There's no gainsaying that the beloved Chenoweth -- seemingly born to play the role (whereas she wasn't nearly right for Fran Kubelik in Promises Promises, her last B'way stint) -- and Gallagher carry off as much of the yuk-hunting love-hate relationship as they can. It's also undeniable that somehow what the book writers kept of the comically combustible give-and-take for this treatment doesn't provide the performers enough to sink their honed teeth into. Comden and Green never supply a sense of what Jaffee did to alienate Lily to the extent he apparently has. Nor do they suggest what her rise to fame might have contributed to her side of the rift.

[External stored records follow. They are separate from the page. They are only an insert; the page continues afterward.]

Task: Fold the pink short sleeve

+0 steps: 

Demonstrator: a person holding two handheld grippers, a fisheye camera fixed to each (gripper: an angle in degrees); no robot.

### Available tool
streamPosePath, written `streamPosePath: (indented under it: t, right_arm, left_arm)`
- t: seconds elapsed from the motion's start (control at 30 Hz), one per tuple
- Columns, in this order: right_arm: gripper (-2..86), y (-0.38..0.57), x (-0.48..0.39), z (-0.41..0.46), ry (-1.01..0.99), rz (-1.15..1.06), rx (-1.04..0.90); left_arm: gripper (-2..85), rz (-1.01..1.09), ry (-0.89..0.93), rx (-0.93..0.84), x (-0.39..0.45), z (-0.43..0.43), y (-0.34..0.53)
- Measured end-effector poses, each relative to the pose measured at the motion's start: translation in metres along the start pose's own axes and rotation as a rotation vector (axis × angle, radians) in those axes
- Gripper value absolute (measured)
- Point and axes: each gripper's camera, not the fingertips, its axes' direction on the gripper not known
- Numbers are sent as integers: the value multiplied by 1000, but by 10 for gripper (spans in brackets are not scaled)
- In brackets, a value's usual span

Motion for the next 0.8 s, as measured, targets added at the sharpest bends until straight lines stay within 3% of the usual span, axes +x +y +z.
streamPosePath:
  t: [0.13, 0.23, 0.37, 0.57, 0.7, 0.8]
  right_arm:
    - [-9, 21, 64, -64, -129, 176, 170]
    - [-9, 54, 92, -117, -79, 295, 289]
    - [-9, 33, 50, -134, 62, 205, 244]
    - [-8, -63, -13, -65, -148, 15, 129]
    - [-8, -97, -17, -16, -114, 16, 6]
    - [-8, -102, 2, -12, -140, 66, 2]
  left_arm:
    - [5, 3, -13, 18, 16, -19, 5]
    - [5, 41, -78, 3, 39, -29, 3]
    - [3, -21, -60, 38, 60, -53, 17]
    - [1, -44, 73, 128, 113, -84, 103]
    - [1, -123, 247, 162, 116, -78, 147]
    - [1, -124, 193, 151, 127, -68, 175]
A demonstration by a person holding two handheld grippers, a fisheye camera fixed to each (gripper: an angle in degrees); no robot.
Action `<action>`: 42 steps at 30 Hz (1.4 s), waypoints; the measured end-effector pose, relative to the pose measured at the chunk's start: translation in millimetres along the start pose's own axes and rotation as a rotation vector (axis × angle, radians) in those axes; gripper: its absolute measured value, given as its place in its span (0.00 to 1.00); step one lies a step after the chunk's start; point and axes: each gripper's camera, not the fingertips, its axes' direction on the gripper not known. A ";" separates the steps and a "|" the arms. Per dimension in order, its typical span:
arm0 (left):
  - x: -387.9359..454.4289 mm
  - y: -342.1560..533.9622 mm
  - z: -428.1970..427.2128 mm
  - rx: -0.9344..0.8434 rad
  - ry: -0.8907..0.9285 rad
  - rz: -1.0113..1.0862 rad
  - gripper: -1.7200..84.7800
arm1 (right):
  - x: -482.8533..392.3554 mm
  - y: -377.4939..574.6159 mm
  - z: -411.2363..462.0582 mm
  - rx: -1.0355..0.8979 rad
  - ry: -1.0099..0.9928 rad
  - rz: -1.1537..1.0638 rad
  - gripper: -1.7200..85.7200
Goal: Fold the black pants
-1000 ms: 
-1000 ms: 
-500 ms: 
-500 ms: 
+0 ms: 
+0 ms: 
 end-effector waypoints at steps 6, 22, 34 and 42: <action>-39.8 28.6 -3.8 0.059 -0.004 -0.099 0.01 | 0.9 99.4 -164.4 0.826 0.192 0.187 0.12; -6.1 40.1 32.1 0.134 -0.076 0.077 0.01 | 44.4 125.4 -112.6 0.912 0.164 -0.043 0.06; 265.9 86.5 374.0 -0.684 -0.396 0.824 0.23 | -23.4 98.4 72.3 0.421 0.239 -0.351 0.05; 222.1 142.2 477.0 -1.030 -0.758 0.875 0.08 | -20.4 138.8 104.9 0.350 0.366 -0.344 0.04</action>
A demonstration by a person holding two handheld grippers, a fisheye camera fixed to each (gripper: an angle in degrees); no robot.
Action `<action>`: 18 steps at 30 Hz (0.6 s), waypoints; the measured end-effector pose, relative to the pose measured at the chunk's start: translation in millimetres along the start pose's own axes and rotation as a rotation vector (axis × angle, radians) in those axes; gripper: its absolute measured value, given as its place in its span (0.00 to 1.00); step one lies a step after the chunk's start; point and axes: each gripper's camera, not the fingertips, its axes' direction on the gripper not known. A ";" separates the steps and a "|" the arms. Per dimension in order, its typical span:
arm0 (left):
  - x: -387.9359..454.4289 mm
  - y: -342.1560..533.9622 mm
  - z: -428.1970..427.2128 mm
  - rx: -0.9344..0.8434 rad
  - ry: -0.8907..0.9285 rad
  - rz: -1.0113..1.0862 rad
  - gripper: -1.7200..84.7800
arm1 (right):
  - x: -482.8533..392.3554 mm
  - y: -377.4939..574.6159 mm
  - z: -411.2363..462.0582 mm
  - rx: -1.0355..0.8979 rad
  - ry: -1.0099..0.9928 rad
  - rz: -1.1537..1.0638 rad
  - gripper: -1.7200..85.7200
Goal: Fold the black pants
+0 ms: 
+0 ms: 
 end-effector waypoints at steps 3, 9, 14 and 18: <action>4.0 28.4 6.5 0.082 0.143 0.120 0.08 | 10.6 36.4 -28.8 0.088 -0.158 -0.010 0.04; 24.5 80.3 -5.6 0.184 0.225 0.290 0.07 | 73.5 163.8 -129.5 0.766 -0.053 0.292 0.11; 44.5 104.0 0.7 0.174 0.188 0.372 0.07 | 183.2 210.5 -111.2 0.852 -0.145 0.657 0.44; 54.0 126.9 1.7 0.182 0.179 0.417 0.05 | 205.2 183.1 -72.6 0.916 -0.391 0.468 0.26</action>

In fact, On the Twentieth Century is so generous a vehicle (pun completely intended), it even lets the porters have a bona fide showstopper-the tap-tastic Act II opener 'Life is Like a Train. (The charming quartet is composed of Phillip Attmore, Rick Faugno, Drew King and Richard Riaz Yoder.) It's one of many affectionate moments you'll be reflecting on later.